CENÁRIO 2:
DEUS EXISTE, MAS NÃO É DE CERIMÓNIAS
DEUS EXISTE, MAS NÃO É DE CERIMÓNIAS
O poeta dirigindo-se a Deus:
«Deves embirrar, suponho, quando vês
toda essa gente aglomerar-se em teu nome,
barricar-se atrás do teu nome,
como se o teu nome fosse um baluarte
erguido para travar o passo a incómodos
como por exemplo a precariedade (vulgo morte).
Essa gente não digo que não seja
bem-intencionada. O problema
é que o seu entendimento é limitado
pela própria pequenez,
onde és grande demais para caber.
Essa gente decidiu imaginar-te
como rei de um reino enorme,
diferente para melhor
dos reinos deste mundo.
E acha que a um rei de tanta majestade
é preciso (ou pelo menos aconselhável)
venerá-lo, dirigir-lhe cortesias,
fazer-lhe rapapés, lisonjeá-lo
em cada aresta do dia.
Essa gente acha que gostas de ouvi-los
dizer coisas como 'graças a Deus'
ou 'valha-me Deus' ou 'Deus me livre'
— tal como uma criança gosta de gelados.
Essa gente, no afã de merecer os teus favores
e benfeitorias, não te deixa em paz
e inventou uma coisa a meio caminho
entre labirinto e farmácia, a que chama culto.

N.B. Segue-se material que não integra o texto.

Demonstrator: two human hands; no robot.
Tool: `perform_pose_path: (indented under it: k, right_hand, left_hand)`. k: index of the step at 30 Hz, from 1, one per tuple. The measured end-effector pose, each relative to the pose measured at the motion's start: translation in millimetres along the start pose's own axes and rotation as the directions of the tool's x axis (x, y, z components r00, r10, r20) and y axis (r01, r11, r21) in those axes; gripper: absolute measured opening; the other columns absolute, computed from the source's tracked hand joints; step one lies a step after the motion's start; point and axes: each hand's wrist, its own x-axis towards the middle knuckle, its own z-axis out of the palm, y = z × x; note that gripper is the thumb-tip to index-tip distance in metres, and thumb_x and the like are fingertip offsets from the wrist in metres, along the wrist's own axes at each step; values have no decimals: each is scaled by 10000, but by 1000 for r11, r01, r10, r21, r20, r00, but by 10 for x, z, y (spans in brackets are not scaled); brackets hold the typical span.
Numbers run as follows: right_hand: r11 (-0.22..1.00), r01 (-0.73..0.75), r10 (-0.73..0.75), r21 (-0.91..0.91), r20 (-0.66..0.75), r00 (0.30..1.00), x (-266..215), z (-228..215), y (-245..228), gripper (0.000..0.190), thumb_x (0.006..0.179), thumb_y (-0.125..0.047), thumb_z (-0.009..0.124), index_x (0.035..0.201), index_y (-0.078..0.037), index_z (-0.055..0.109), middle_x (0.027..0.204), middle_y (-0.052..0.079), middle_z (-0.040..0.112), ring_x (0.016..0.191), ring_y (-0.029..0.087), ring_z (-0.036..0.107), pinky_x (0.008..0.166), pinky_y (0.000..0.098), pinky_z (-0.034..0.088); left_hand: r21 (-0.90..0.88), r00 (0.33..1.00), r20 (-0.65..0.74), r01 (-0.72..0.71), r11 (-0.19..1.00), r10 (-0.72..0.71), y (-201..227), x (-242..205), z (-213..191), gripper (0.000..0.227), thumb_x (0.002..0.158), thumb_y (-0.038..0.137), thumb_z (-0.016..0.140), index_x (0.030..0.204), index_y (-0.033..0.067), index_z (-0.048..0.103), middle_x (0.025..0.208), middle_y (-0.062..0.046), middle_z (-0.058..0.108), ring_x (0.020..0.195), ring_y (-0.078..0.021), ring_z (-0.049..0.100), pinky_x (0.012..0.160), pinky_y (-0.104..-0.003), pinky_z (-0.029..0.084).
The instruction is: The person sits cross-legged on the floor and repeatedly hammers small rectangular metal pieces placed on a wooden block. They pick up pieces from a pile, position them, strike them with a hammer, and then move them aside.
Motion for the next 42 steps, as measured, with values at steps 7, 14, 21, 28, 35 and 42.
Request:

A saber: uns quantos exercícios de humildade
(onde às vezes há laivos de hipocrisia),
com que, rebaixando-se,
julga predispor-te a seu favor,
subir dois furos na tua consideração.
Mas na sua ingenuidade ou precipitação
essa gente esqueceu-se de te perguntar
se estavas de acordo. Se o tivesse feito,
terias respondido qualquer coisa como:
«Não vos estejais a incomodar, meus filhos,
passo muito bem sem essas demonstrações.
Contenho-me com saber que reservais um lugar
para mim no vosso interior
e que mantendes desimpedido o caminho para lá,
e preencherei esse lugar enquanto não
me fizerdes sentir que estou a mais.»
A. M. Pires Cabral, in Caderneta de Lembranças, Edições Tinta-da-China, Novembro de 2021, pp. 124-125.